Busting myths: Sarvary’s study also does some myth busting of “anecdotal instructor opinions” about deadline extensions: that they encourage procrastination, increase instructor workload, don’t really solve the student’s issue and more. Per that last point, for example, just 12 of the student EWP users Sarvary surveyed reported that the extension did not resolve their concerns about making deadline.
Still, the study proposes that students not sufficiently served by the EWP could have access to an additional, one-time “token” extension, possibly until the end of the term. Sarvary is currently studying the effects of this kind of “emergency button” for students. He says he prefers all of these options to professors dropping a grade or two at the end of a course, as doing so can signal or mean that some learning outcomes don’t matter.

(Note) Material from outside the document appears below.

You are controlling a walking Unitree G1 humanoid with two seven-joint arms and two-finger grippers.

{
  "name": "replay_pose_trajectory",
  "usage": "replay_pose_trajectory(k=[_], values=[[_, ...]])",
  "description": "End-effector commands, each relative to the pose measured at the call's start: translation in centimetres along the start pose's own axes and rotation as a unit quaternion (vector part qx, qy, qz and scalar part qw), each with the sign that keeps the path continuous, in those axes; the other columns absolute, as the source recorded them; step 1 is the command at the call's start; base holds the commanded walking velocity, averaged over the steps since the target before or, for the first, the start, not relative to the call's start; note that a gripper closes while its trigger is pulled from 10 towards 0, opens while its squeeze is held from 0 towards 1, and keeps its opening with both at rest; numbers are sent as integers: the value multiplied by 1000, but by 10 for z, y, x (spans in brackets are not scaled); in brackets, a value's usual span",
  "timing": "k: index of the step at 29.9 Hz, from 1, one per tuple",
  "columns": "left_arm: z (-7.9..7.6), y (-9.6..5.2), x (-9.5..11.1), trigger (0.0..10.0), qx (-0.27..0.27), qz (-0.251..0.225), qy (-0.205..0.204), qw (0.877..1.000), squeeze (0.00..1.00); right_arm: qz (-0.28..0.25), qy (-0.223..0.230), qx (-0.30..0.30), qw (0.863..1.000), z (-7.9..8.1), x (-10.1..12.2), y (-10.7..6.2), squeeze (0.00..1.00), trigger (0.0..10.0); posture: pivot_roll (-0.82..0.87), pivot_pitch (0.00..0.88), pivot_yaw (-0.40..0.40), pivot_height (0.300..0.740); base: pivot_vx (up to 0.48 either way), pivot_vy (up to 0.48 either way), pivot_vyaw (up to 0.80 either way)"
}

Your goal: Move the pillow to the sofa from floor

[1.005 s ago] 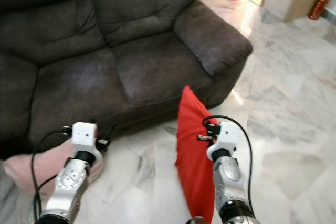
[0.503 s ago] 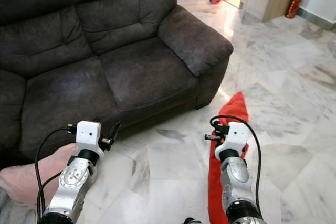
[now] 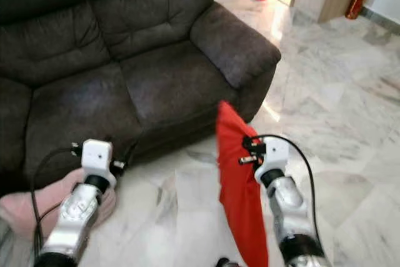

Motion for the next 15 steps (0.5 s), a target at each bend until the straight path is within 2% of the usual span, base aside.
replay_pose_trajectory(k=[1,3,4,6,8,12,15], values=[[-5,-9,-3,10000,-59,18,3,998,0,-47,-40,74,995,15,36,5,0,10000,-80,91,59,740,0,0,0],[-6,-10,-3,10000,-71,21,2,997,0,-43,-43,82,995,16,36,4,0,10000,-80,91,59,740,0,0,0],[-11,-19,2,10000,-127,30,-13,991,0,-34,-51,117,991,19,39,0,0,10000,-75,94,60,740,0,0,0],[-17,-26,5,10000,-169,39,-25,985,0,-27,-59,145,987,22,40,-3,0,10000,-72,94,60,740,0,0,0],[-25,-41,4,10000,-236,63,-18,969,0,-7,-68,201,977,31,41,-10,0,10000,-65,97,62,740,0,0,0],[-21,-53,4,10000,-263,83,-27,961,0,8,-68,243,968,36,42,-18,0,10000,-61,97,63,740,0,0,0],[-24,-63,5,10000,-294,92,-16,951,0,15,-73,251,965,35,43,-19,0,10000,-58,92,63,740,0,0,0]])
Point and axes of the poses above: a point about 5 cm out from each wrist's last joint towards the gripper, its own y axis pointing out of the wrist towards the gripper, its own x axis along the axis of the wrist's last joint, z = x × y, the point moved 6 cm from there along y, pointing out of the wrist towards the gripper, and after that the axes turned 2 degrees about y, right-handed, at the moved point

Regarding the notion that extensions increase instructor workload, Sarvary says the EWP system actually “created less work for us. The number of emails we receive has decreased tremendously. We no longer need to solve all the problems, as most of them are resolved by flexible deadlines. Now, we can focus on larger issues that require our full attention.”
The EWP is now a permanent feature in Sarvary’s classroom.
He adds this: “Our goal is to maximize student learning. By providing some flexibility, students have a better chance of putting effort into their assignments, therefore learning more in the course. Students would learn less if we allowed them to drop an assignment or forced them to submit lower-quality work to meet a fixed deadline.”